Evet; çünkü içimizdeki ve dışımızdaki düşmanlar, yani hükümet tarafındaki herkes bizi engellemeye çalıştı… Birçok kişiyi korkuttular. Şantaj yaptılar. Kovulmakla tehdit edildik… Bunların sonucunda, süreç yavaş yavaş bulanıklaştı; ve işgali şimdilik askıya aldık.

Ancak fikir şimdiden yayılmaya başladı. Diğer tüm hastaneler bizim yaptıklarımızı örnek aldı ve fikrimizi benimseyerek uygulamaya çalıştı. Dün (23 Mart) 2 hastanede daha işgal başladı Kreta’da. Ve Atina’daki birçok hastane de bizi görerek işgal kararı aldı… Bizim yaptığımız çapta olmasa da en azından kasaları ve sembolik olarak yönetici ofislerini işgal etmeye başladılar. Bu bile bizim için bir zafer!..

Bu noktada gerçekleştirdiğimiz işçi meclisleri çok önemli bir yerde duruyor. Hem işçilerin hem de Kilkis halkının katıldığı meclislerde süreci konuşuyoruz; onlara bunun artık bir ölüm kalım meselesi olduğunu anlatmaya çalışıyor ve daha fazla kişinin desteğini almaya çabalıyoruz.

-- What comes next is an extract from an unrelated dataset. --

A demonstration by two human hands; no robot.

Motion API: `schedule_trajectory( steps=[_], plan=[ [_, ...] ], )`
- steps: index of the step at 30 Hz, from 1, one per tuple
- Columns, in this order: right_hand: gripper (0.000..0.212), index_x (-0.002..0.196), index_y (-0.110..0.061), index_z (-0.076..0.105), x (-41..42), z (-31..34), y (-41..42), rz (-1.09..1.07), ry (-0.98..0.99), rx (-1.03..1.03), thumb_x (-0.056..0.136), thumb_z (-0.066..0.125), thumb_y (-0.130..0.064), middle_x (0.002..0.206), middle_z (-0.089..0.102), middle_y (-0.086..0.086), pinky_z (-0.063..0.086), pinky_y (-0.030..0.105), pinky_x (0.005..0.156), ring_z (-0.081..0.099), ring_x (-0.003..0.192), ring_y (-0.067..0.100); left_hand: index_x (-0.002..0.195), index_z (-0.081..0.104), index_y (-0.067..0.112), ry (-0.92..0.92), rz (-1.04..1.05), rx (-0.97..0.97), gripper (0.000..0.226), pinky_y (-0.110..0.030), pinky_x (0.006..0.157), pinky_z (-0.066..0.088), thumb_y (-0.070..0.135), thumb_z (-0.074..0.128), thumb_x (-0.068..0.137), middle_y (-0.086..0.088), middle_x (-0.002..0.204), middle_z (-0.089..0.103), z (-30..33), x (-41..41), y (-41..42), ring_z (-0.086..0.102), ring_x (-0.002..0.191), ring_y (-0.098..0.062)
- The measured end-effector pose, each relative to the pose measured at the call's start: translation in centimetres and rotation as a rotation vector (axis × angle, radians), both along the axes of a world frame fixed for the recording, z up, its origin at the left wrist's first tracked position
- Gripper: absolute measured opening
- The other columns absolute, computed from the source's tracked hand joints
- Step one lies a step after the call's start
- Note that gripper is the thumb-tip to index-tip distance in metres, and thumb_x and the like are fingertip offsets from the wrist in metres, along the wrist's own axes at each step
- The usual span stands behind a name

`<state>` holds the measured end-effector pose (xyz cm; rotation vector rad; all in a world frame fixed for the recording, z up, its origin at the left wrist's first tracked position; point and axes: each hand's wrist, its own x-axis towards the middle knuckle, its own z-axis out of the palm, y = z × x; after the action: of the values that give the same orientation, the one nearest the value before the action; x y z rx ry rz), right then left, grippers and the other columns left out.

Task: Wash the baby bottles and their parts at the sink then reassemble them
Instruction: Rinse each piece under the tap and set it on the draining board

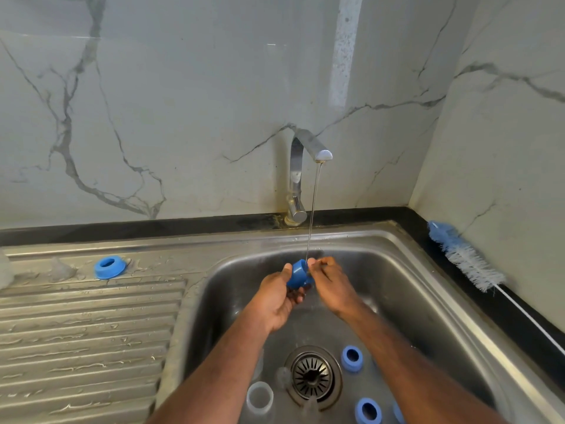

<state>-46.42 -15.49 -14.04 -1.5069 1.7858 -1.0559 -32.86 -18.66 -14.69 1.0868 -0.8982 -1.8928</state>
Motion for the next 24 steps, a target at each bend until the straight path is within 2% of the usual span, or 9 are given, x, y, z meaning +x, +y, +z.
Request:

Peki, diğer hastanelerle koordinasyonu nasıl sağlıyorsunuz?

Her bölge hastanelerimizin bağlı olduğu sendikalarımız var. Ve bunlar tüm Yunanistan çapındaki üst sendikaya bağlılar. Koordinasyonu bu şekilde sağlıyoruz. Ancak şunu da belirtmeliyim ki, bunların hepsi politikacılar tarafından kontrol ediliyor, buraları da onların “işgal” ettiğini söyleyebilirim. Bu nedenle bize yardımcı olmaları çok zor… Bu direnişlerin birleşmesini istemiyorlar, çünkü kontrol edememekten korkuyorlar… Tüm bir sistem, bir devrimin gerçekleşmesinden korkuyor… Halkın öfkesinden korkuyorlar… “Sahtesiniz, yasa dışısınız, düşmanlarımızsınız, gitmelisiniz” denmesinden korkuyorlar.

Çünkü bizler artık şunu biliyoruz: Bu bir finans sorunu değil, politik bir sorun. Üstelik İspanya’da, Fransa’da tüm AB’de aynı sorun yaşanıyor… O nedenle siz AB’de olmadığınız için gerçekten şanslısınız. AB yalnızca bankalar için iyi bir sistem…

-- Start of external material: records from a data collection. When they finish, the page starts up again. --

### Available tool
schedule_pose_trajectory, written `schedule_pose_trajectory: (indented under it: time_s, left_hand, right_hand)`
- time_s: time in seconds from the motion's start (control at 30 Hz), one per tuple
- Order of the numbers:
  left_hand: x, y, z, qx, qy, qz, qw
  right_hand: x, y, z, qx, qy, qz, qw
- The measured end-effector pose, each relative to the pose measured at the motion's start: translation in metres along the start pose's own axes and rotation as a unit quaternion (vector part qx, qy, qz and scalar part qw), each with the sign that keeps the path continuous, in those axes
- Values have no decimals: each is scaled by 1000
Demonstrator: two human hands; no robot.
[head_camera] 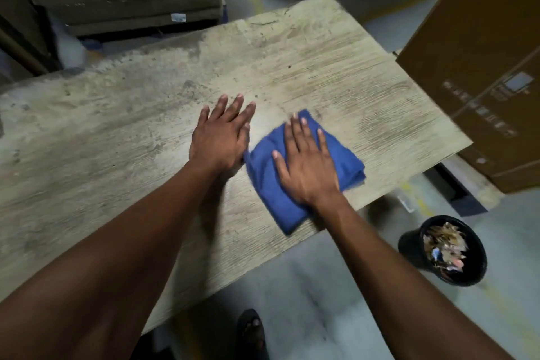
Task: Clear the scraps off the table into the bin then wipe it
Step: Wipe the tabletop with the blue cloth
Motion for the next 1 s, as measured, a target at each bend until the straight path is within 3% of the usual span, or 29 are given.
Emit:
schedule_pose_trajectory:
  time_s: [0.1,0.2,0.4,0.57,0.67,0.83,1.0]
  left_hand:
    - [0,15,-1,-11,-11,-29,999]
    - [8,35,6,-15,-12,-33,999]
    - [61,52,32,-6,-10,-8,1000]
    - [91,55,43,13,-8,18,1000]
    - [92,54,43,24,-3,24,999]
    - [91,56,39,23,-4,22,999]
    - [86,59,35,6,2,20,1000]
  right_hand:
    - [-63,29,-13,-2,-5,18,1000]
    - [-72,57,-18,-8,-14,40,999]
    - [43,82,-5,0,14,119,993]
    - [149,70,15,2,0,83,997]
    - [168,63,18,-6,-9,47,999]
    - [84,59,7,5,-2,-4,1000]
    - [1,74,-11,45,-9,42,998]
Point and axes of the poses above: each hand's wrist, its own x-axis towards the middle knuckle, its own z-axis out of the palm, y = z × x, the point moved 4 cm from there along x, towards the middle knuckle, and after that the axes turned 13 degrees about y, right-handed, at the moved point
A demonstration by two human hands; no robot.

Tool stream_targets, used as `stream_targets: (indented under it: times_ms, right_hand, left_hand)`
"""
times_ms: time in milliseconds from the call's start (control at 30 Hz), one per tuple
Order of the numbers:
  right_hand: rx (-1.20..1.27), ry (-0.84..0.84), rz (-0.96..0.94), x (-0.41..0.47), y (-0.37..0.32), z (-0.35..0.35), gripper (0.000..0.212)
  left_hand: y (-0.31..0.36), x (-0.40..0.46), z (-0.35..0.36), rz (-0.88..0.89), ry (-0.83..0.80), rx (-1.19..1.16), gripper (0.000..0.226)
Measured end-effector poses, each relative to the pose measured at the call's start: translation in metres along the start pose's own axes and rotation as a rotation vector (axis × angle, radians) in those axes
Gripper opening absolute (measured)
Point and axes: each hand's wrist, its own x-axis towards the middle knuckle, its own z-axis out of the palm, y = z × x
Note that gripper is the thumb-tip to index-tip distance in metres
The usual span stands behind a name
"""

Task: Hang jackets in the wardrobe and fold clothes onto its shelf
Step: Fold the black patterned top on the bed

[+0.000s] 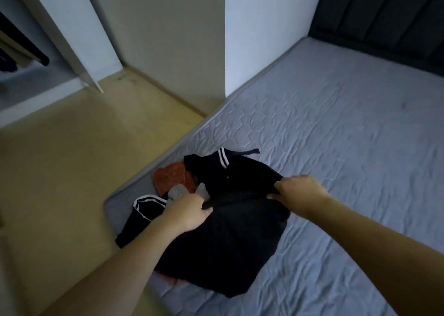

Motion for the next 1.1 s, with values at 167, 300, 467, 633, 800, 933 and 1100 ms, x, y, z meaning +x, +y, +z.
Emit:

Direnişinize Sol grupların desteği ne oldu?

Desteklediler ama bu daha çok sözlü bir destek oldu; çünkü etiketlerden uzak durmak istedik. İnsanların etiketlerinden uzak olarak bizlere destek olmalarını istedik.

Son bir yıl içinde birçok greve tanıklık ettiniz… Ancak siz başka bir direniş yolu seçtiniz, işgal; bu özellikle hastane direnişleri düşünüldüğünde oldukça sıra dışı bir süreç oldu, öyle değil mi?

Bana göre, grev, barış zamanının bir yöntemidir; yasal olan bir hükümetten ücretlerin arttırmasını veya haklar talep edebilirsin bu yolla; ancak bizimki yasal hükümet değil; seçilmiş bile değil… Onları tanımıyoruz… Bu nedenle grev değil işgal diyoruz. Farklı bir yol seçiyoruz, farklı bir direniş… Çünkü biz hayatlarımızı ve çocuklarımızın hayatlarını geri istiyoruz… Bir kızım var, iyi bir eğitimi olmasına rağmen işsiz… İş bulmak için Almanya’ya, Amerika’ya gitmek istemiyor. Burada, benimle, bizim bahçemizde, kedi ve köpekleriyle, güneşimiz ve denizimizle kalmak istiyor… Ama böyle bir tercih hakkı bile bırakmıyorlar… Neden o ve birçok genç yaşamak için göçmen olmak zorunda kalsın. Bu durum bile çok zavallı, çok can yakıcı… İnsanlara bunu yaşatmak bir suç…

Birçok ülkede aynı sorunlar yaşanıyor… Peki, ne öneriyorsunuz… Sizin direnişinizi bizler nasıl destekleyebiliriz?

Eğer tüm Avrupa’da tüm hastaneleri işgal etsek.. hiçbir hükümet bir gün bile dayanamaz, bence. Bunu sağlayabilmemiz gerekiyor. Koordine olabilmemiz gerekiyor…

Arap devrimleri bütün bu süreci nasıl etkiledi?

Başlangıcından bu yana Arap Devrimi bizim için de bir bahar etkisi yarattı… Ancak gittikçe emperyalistler tarafından politikacıların planları ile kontrol altına alınmaya çalışılıyor… Yine de oldukça umut verici… Neticede halk gücünün farkında ve bu gücü elinde tutmaya çalışıyor…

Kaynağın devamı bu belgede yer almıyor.